* **Task goal**
All the data should be repeated exactly. Any image in it is left out.
..............................
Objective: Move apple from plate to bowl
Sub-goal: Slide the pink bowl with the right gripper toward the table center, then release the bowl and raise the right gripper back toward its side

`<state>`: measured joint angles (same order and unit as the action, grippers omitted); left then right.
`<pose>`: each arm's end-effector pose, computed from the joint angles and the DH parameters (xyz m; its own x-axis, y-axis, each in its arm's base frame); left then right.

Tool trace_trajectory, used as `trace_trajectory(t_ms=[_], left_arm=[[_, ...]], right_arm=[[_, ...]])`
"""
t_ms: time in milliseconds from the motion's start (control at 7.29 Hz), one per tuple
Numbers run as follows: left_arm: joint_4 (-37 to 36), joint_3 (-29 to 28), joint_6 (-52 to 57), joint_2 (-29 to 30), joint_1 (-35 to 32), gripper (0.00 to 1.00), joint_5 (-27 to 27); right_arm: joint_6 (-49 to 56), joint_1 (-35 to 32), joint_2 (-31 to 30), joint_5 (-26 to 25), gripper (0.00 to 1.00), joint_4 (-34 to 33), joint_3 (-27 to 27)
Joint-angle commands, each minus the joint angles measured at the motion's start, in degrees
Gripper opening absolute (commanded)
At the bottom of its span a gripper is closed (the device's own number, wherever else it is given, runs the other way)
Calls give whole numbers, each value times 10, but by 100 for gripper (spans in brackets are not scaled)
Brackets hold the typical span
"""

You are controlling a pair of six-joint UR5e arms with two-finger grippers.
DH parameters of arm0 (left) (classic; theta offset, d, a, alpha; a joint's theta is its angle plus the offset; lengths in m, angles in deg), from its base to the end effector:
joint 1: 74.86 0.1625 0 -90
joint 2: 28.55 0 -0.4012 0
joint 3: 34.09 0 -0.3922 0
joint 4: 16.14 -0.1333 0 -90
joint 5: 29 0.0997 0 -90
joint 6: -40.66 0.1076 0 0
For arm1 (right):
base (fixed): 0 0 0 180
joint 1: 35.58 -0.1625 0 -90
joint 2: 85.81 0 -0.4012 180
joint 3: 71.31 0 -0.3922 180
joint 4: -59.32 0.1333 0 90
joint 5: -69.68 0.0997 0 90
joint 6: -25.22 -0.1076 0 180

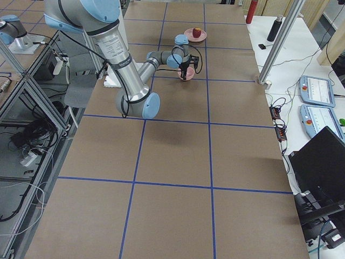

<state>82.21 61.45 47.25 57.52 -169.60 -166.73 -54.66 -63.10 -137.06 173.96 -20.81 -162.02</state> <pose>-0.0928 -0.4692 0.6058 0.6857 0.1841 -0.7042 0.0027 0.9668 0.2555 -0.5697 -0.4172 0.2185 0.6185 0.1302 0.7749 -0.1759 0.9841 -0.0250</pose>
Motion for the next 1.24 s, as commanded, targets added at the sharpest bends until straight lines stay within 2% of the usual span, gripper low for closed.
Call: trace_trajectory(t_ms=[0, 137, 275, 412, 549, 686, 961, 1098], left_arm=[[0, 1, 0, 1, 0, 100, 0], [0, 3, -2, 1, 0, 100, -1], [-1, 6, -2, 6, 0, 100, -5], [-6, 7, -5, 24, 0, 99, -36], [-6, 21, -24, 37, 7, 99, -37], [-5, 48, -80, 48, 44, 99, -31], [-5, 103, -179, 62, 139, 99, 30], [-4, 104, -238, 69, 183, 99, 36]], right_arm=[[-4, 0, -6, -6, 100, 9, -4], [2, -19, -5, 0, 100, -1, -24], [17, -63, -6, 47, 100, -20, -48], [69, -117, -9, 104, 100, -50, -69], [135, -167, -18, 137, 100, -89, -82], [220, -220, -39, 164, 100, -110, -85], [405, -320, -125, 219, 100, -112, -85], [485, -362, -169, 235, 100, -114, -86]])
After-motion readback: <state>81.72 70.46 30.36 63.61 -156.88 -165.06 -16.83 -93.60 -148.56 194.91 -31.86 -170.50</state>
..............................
* **Output**
Objective: Move apple from plate to bowl
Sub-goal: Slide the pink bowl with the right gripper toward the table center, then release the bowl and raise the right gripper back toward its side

`<state>`: measured joint angles (same order and unit as the action, grippers omitted); left then right.
`<pose>`: each arm's end-effector pose, computed from the joint angles and the DH parameters (xyz m; its own x-axis, y-axis, each in its arm's base frame); left then right.

Tool trace_trajectory, used as `trace_trajectory(t_ms=[_], left_arm=[[_, ...]], right_arm=[[_, ...]])`
"""
t_ms: time in milliseconds from the motion's start (control at 7.29 Hz), one per tuple
Numbers run as follows: left_arm: joint_4 (-37 to 36), joint_3 (-29 to 28), joint_6 (-52 to 57), joint_2 (-29 to 30), joint_1 (-35 to 32), gripper (0.00 to 1.00), joint_5 (-27 to 27); right_arm: joint_6 (-49 to 56), joint_1 (-35 to 32), joint_2 (-31 to 30), joint_5 (-26 to 25), gripper (0.00 to 1.00), joint_4 (-34 to 33), joint_3 (-27 to 27)
Joint-angle commands, each minus the joint angles measured at the motion's start, in degrees
Gripper opening absolute (commanded)
At the bottom of its span a gripper is closed (the device's own number, wherever else it is given, runs the other way)
Calls give whole numbers, each value times 10, but by 100 for gripper (spans in brackets are not scaled)
Brackets hold the typical span
"""

You are controlling a pair of six-joint UR5e arms with two-finger grippers.
DH parameters of arm0 (left) (classic; theta offset, d, a, alpha; a joint's theta is its angle plus the offset; lengths in m, angles in deg), from its base to the end effector:
joint 1: 74.86 0.1625 0 -90
joint 2: 28.55 0 -0.4012 0
joint 3: 34.09 0 -0.3922 0
joint 4: 16.14 -0.1333 0 -90
joint 5: 29 0.0997 0 -90
joint 6: -40.66 0.1076 0 0
For arm1 (right):
base (fixed): 0 0 0 180
joint 1: 35.58 -0.1625 0 -90
joint 2: 85.81 0 -0.4012 180
joint 3: 71.31 0 -0.3922 180
joint 4: -59.32 0.1333 0 90
joint 5: -69.68 0.0997 0 90
joint 6: -25.22 -0.1076 0 180


<state>82.21 61.45 47.25 57.52 -169.60 -166.73 -54.66 -63.10 -137.06 173.96 -20.81 -162.02</state> <pose>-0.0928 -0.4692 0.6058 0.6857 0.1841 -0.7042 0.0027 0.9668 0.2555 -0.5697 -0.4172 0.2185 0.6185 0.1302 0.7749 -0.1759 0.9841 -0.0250</pose>
Motion for the next 1.24 s, as commanded, targets added at the sharpest bends until straight lines stay within 2% of the usual span, gripper low for closed.
Call: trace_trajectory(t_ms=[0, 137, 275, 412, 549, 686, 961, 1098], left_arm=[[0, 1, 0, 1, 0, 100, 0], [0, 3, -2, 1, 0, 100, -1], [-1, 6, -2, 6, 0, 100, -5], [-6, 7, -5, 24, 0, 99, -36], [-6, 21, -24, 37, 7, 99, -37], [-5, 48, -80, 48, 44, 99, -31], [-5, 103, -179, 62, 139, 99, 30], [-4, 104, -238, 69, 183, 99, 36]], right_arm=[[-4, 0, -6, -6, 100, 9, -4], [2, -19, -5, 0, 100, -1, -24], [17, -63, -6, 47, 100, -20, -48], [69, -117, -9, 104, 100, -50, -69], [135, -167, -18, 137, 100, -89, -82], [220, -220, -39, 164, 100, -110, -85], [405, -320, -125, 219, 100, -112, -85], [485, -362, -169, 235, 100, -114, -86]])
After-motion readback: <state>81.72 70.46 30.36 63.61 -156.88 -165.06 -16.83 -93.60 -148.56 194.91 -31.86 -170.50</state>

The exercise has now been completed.